6 年金財政健全化のための調整率(マクロ経済スライドのスライド調整率)は、少子化の影響で基本的にマイナスになるが、60歳以上の就労(厚生年金への加入)の増加などで公的年金の全被保険者(加入者)数の増加率(2~4年度前の平均)が+0.3%以上になった場合には、調整率がプラスになる。2016年の法改正では、調整率が2018年度以降にプラスになる場合はゼロとする(すなわち年金額を増やす方向のマクロ経済スライドの調整は行わない)という規定が追加された。

 

4|もう1つの効果:世代間の不公平を改善

この年金財政健全化のための調整ルール(マクロ経済スライド)には、世代間の不公平を改善するという側面もある。

 

図表2左のように、2004年改正前の制度は、少子化や長寿化が進むと将来の保険料を引き上げる仕組みであった。
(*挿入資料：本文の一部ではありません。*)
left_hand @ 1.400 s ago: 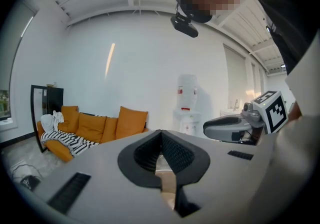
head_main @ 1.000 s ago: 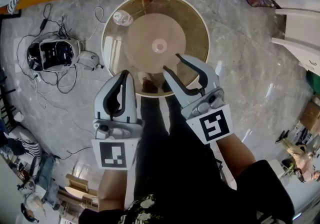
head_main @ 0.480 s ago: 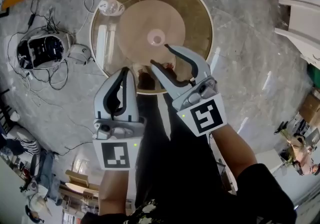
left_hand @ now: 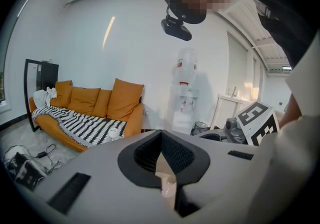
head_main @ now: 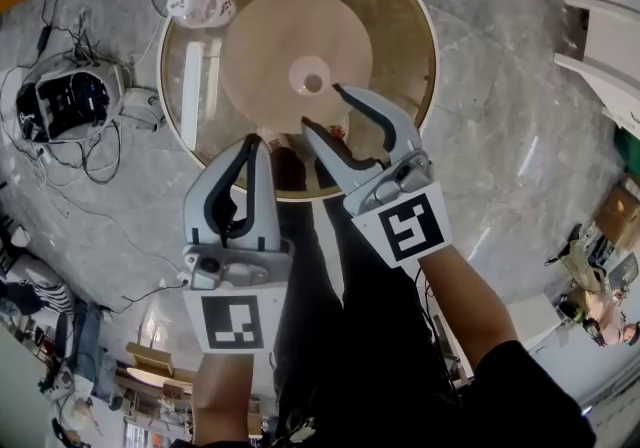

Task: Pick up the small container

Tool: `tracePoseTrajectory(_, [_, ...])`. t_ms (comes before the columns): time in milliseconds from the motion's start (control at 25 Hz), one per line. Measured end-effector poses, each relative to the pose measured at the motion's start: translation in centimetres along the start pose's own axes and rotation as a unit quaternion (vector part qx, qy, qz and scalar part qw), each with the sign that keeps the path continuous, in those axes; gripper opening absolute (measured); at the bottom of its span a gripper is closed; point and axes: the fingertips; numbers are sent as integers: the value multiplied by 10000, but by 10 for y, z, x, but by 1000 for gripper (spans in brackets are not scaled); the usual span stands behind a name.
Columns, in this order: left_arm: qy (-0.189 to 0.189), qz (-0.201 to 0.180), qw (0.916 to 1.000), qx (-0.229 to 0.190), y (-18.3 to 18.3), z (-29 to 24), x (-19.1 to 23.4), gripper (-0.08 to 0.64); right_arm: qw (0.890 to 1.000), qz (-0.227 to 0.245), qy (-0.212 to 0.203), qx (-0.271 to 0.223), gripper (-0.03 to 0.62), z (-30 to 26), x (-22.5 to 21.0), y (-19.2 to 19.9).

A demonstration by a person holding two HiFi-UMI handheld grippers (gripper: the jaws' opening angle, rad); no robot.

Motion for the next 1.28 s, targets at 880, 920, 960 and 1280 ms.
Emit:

既に年金を受け取っている世代は保険料を払わないため、いわば勝ち逃げのような状態になり、その分を将来の加入者が高い保険料として負担する、という構造になっていた。しかし、2004年改正後は、既に年金を受け取っている世代も本来の改定率から調整率が差し引かれる形で少子化や長寿化の影響を負担している。その分だけ、改正前の制度よりも将来世代の負担が軽くなる。

 

世代間の不公平が完全になくなるわけではないが、改正前の制度と比べれば不公平が縮小する仕組みになっている、と言えよう。